In part one of this story on India’s budget battle, Sohrab Darabshaw explained how India’s Minister of Steel and Mining is caught in a tug-of-ore between steel and iron ore. This section details the arguments each industry will make.
India’s new Steel and Mines Minister Narendra Singh Tomar needs to tread carefully. He must recommend a path that makes economic and financial sense, but it also must not anger either of the two lobbies, steel or iron ore. While one issue relates to mining, the other, to steel. In the previous governments, such a conflict never arose since both were separate ministries handled by different ministers. In the new Bharatiya Janata Party (BJP) Government, while the ministries continue to remain separate, there’s one minister in charge of both, so therein lies the rub.
The miners, inclined towards exports, hold the view that due to the paucity of ore, high duties have made exports not viable, resulting in job and revenue losses. The steel majors, on the other hand, cite the same iron ore shortage to prop up their case that India’s 30 percent duty on exports, imposed in late 2011, should be continued, stating that restrictions on mining of iron ore in the recent past had led to an estimated drop of 35 percent in India’s total annual output of ore, presenting a “grave challenge” within the steel industry.
Until recently, India was the third largest exporter of iron ore, but the combination of a series of mining bans and the export tax have dropped it a few nothces. Exports plummeted to just 14.42 million tons in 2013-14 compared to 117.37 million tons in 2009-10. During the period, India’s ore imports went up from 0.89 million tons to 5 million tons. For a while, India had turned into a net importer of iron ore.
The previous government also imposed a five percent export duty on iron ore pellets, an agglomerated form of the raw material. So, while industry association, the Associated Chambers of Commerce and Industry of India was of the view that the government should raise the export duty on iron ore pellets even further to safeguard the interests of India’s steel industry, the Pellet Manufacturers’ Association of India has demanded that commerce ministry remove the duty, claiming it was choking the industry and would stunt growth.
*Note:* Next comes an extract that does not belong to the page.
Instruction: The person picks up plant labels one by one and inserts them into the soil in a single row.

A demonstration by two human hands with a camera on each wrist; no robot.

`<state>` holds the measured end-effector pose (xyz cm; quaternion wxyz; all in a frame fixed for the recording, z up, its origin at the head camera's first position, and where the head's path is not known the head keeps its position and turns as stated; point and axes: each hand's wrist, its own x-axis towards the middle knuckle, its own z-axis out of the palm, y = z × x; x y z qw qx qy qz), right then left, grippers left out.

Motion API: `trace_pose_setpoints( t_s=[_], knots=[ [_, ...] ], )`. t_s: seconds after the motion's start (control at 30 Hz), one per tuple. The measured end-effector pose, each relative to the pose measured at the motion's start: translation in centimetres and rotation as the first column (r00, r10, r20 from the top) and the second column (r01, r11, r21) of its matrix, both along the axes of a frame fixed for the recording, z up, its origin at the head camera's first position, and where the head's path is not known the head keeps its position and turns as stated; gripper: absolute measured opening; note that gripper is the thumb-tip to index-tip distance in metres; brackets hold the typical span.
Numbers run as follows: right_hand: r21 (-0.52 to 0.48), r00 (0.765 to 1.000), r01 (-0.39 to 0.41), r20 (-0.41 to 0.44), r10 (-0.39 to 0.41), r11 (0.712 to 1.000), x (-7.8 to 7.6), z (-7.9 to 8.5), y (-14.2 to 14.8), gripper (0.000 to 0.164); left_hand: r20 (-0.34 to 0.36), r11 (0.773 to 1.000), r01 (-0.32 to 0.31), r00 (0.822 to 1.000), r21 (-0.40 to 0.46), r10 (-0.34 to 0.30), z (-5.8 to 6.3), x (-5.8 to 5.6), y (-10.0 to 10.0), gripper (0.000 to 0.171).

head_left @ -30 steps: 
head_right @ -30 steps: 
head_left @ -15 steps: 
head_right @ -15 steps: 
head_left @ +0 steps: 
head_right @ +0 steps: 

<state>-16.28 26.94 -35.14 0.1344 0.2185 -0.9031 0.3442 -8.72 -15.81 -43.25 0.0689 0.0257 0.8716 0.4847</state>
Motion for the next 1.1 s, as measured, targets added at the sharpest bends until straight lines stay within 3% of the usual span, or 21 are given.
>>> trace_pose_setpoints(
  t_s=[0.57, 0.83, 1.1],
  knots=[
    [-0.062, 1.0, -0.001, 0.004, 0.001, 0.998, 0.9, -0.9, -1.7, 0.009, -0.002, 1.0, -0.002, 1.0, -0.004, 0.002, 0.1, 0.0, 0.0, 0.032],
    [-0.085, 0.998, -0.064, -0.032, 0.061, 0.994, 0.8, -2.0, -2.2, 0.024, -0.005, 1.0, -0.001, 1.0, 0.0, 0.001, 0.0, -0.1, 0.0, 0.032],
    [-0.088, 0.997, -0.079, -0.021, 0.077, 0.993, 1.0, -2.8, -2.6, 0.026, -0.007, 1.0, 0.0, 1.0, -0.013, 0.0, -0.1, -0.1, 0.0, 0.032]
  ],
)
Anil Agarwal, Chairman of Vedanta, one of the world’s biggest diversified metals and mining companies, has supported the mining industry’s demand to reduce the export duty. In a tweet that he sent out, he said India could earn $10 billion if the government allowed the export of iron ore.
So how’s the Steel and Mining Minister planning to tackle the dichotomy? Insiders have told the media that he seems inclined to continuing allow the export tax to stand. When asked for his reaction, Tomar told news agency, the Press Trust of India (PTI), that a conciliation had to be reached on the two issues, and that his ministry was studying both demands.
Which is not saying much at all, is it?